The crowd, packed into the cavernous Air Canada Centre arena in downtown Toronto last Friday night, had been trying to control their excitement as the moment approached when their hero was to take the stage. A rock star of politics, he didn't disappoint. Clad in the distinctive garb that has made him famous worldwide, he challenged the audience to remember those suffering under the burden of crippling debt or dying from AIDS. But Canada, he said, with a most un-Canadian sense of self-congratulation, was alive with a sense of idealism. When he finished his speech, his rapturous fans were ready to follow him on whatever political quest he might lead them.

That would be Bono. The Irish rock star and activist could probably be the next Prime Minister of Canada if he wanted the job. But the post is to be taken by a man who spoke after him at the Liberal Party convention in Toronto last week, Paul Martin. A former Finance Minister who has had the longest dauphinate since Brian Williams was first tagged as the heir to Tom Brokaw, Martin will soon replace Jean Chretien, who has led Canada for a decade. Last week the Liberals elected Martin party boss on Chretien's retirement, and the Prime Ministership, for which he has been preparing half his life, will soon be his.
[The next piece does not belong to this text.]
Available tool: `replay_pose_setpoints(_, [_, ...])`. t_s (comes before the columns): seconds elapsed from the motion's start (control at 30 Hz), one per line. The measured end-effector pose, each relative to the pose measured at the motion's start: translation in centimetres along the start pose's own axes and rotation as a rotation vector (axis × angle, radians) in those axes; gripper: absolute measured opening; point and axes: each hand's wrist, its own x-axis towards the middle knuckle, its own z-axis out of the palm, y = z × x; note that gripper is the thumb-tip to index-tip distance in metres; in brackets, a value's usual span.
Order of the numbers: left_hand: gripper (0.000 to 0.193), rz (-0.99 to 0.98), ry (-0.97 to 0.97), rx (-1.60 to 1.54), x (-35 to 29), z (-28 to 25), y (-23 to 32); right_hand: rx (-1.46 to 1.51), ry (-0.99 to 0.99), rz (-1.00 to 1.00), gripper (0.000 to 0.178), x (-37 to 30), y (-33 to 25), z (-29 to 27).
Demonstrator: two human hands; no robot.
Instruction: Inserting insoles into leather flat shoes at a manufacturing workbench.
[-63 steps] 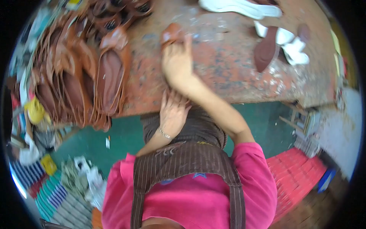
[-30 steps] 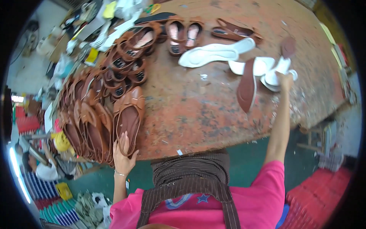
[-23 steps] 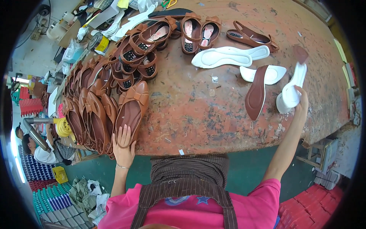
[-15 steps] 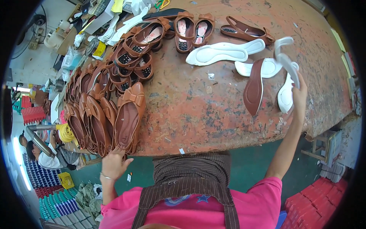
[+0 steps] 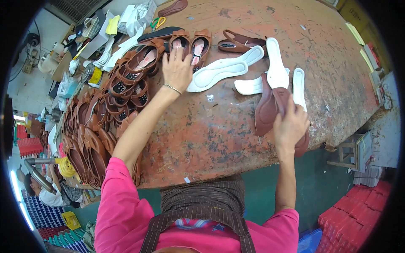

Martin, one of life's rumpled figures with the sort of hair that no amount of grooming will ever make right, hasn't got Bono's charisma. His speech accepting the leadership of the party took a while to get going, and his biggest applause line--hey, this is Canada--came when he said, "I will keep the promise of universal and high-quality health care." At 65, he has become a quintessential figure of the Canadian establishment, a millionaire shipping magnate whose father, a stalwart of the Liberal Party, very nearly became Prime Minister himself in the 1960s. Yet the anticipation that he will bring a new energy to Canadian politics is palpable. If ever a politician risked being a prisoner of high expectations, Paul Martin does.

In part, this is because Chretien had started to embarrass Canadians. A consummate insider who overstayed his welcome, he turned Canada into a sort of benevolent cronyship and at times seemed quite happy to tick off Canada's neighbor to the south. Chretien and Bill Clinton got along fine; Chretien and George W. Bush did not. Canada stayed out of the Iraq war, an aide of Chretien's said Bush was a "moron" and a Liberal Member of Parliament referred to Americans as "bastards" with no public rebuke from the Prime Minister. Last May Bush canceled a long-planned trip to Ottawa.

But the expectations that surround Martin are not simply a function of the fact that he is not Chretien. They have more to do with his challenging Canadians to do something they are not always comfortable doing--to think big. In a recent interview with TIME, he kept coming back to a determination to "set ambitious goals" for his country, and it needs them. For a place that is rich and comfortable, Canada punches well below its weight on the international stage. Its armed forces--once among the finest in the world--are now a bit of a joke, with equipment that keeps breaking down. With a reputation in the 1970s and 1980s for being one of the most generous of donors to the developing world, Canada has become among the stingiest.

Martin told TIME that his government will conduct a quick review of foreign and military policy. He insists that Canadians, after a long period of introspection during which they were obsessed with interminable debates over their constitutional structures, are ready to look outward once more. "The old sense of insecurities about the Canadian identity," he says, "have been replaced by increasing confidence, pride and ambition." A top priority, he told TIME, will be to improve relations with the U.S. But given Canada's present sense of itself, that does not mean that the Bush Administration will get everything it wants from Ottawa. At a time when the U.S. is going through a conservative phase of the political cycle, Canada is becoming more liberal, looking increasingly like a great chunk of Western Europe stuck on top of the U.S. The war in Iraq has been deeply unpopular in Canada, and Canadians are adopting or contemplating liberal policies, like gay marriage and the decriminalization of marijuana, with scarcely a bleat of controversy.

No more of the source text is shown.